L’évolution des cellules souches : lamproies vs grenouilles
Les cellules souches, notamment les blastocystes et les cellules de la crête neurale, jouent un rôle fondamental dans le développement des vertébrés. Les blastocystes, présentes dès les premiers stades embryonnaires, ont la capacité de se différencier en tous les types cellulaires du corps. En revanche, les cellules de la crête neurale, qui apparaissent plus tard dans le développement, sont responsables de la formation de diverses structures essentielles, telles que les neurones et les muscles.
Pour comprendre les évolutions qui ont conduit à la diversité des vertébrés, les chercheurs ont comparé les gènes impliqués dans la régulation de ces cellules souches chez la lamproie et le xénope, une grenouille aquatique avec mâchoires.
Cette comparaison était cruciale, car elle permettait d’examiner comment les réseaux génétiques qui régulent les cellules souches ont évolué chez les vertébrés primitifs par rapport à ceux des vertébrés plus évolués. En analysant les gènes et les réseaux de régulation génétique de ces deux espèces, les chercheurs ont ainsi pu identifier à la fois des similitudes et des différences, ce qui a offert un aperçu précieux sur les modifications évolutives ayant mené à l’émergence des vertébrés à mâchoires et à d’autres caractéristiques complexes.
Que nous dit l’étude ?
Les résultats montrent que les lamproies partagent des aspects importants du réseau génétique responsable de la pluripotence des cellules avec les vertébrés à mâchoires, comme le xénope. Cependant, une différence cruciale est l’absence du gène pou5 dans les cellules de la crête neurale des lamproies. Ce gène est crucial pour la formation de structures complexes comme les mâchoires chez les vertébrés.

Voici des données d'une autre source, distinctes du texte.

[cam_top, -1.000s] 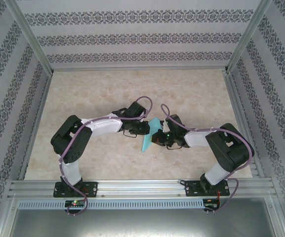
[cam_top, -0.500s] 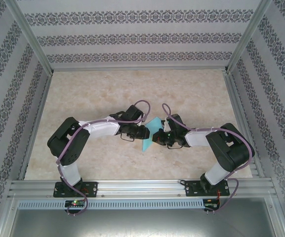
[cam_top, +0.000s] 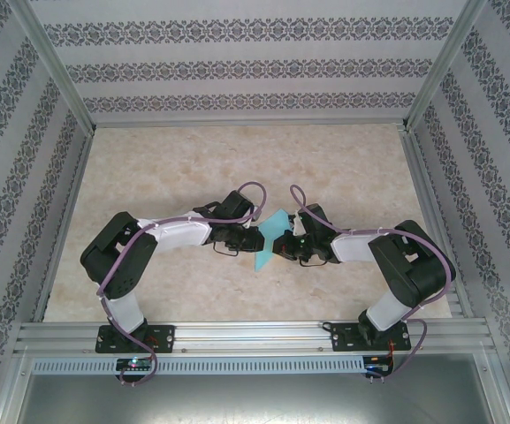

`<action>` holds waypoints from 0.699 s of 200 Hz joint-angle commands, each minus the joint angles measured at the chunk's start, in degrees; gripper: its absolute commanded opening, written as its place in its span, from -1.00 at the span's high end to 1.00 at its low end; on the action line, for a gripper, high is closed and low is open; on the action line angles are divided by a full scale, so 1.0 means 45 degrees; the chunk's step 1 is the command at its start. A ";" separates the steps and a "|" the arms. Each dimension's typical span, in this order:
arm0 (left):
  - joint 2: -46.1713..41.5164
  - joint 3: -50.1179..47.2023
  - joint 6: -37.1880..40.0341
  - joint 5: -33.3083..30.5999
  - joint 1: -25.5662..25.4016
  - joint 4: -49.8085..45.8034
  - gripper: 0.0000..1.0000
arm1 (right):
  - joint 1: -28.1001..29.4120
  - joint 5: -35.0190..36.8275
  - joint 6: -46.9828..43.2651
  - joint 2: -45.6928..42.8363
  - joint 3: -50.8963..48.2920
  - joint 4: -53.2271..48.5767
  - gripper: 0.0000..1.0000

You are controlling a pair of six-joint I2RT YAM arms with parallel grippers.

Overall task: Fold a paper plane with a square sheet of paper (pick it up from the middle)
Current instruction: Fold the wing for the fifth time at the center of the table.

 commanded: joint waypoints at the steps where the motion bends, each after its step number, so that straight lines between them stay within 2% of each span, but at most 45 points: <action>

L’absence de ce gène dans les lamproies suggère ainsi que cette perte pourrait être un facteur clé expliquant pourquoi les lamproies, malgré leur complexité génétique, n’ont pas développé de mâchoires.
La perte de ce gène chez les lamproies, combinée avec sa présence chez les vertébrés à mâchoires, suggère que les modifications génétiques et les développements associés à ces structures osseuses se sont donc produits après la divergence des lignées qui en ont et de celles qui n’en ont pas.
Pour les humains, cette recherche fournit donc un aperçu précieux sur les origines des caractéristiques complexes que nous possédons aujourd’hui. En comprenant comment les premiers vertébrés ont évolué pour développer des structures fondamentales, nous pouvons en effet mieux saisir les étapes clés dans l’évolution qui ont conduit à la diversité des vertébrés modernes, y compris nous-mêmes.
L’étude est publiée dans Nature Ecology & Evolution.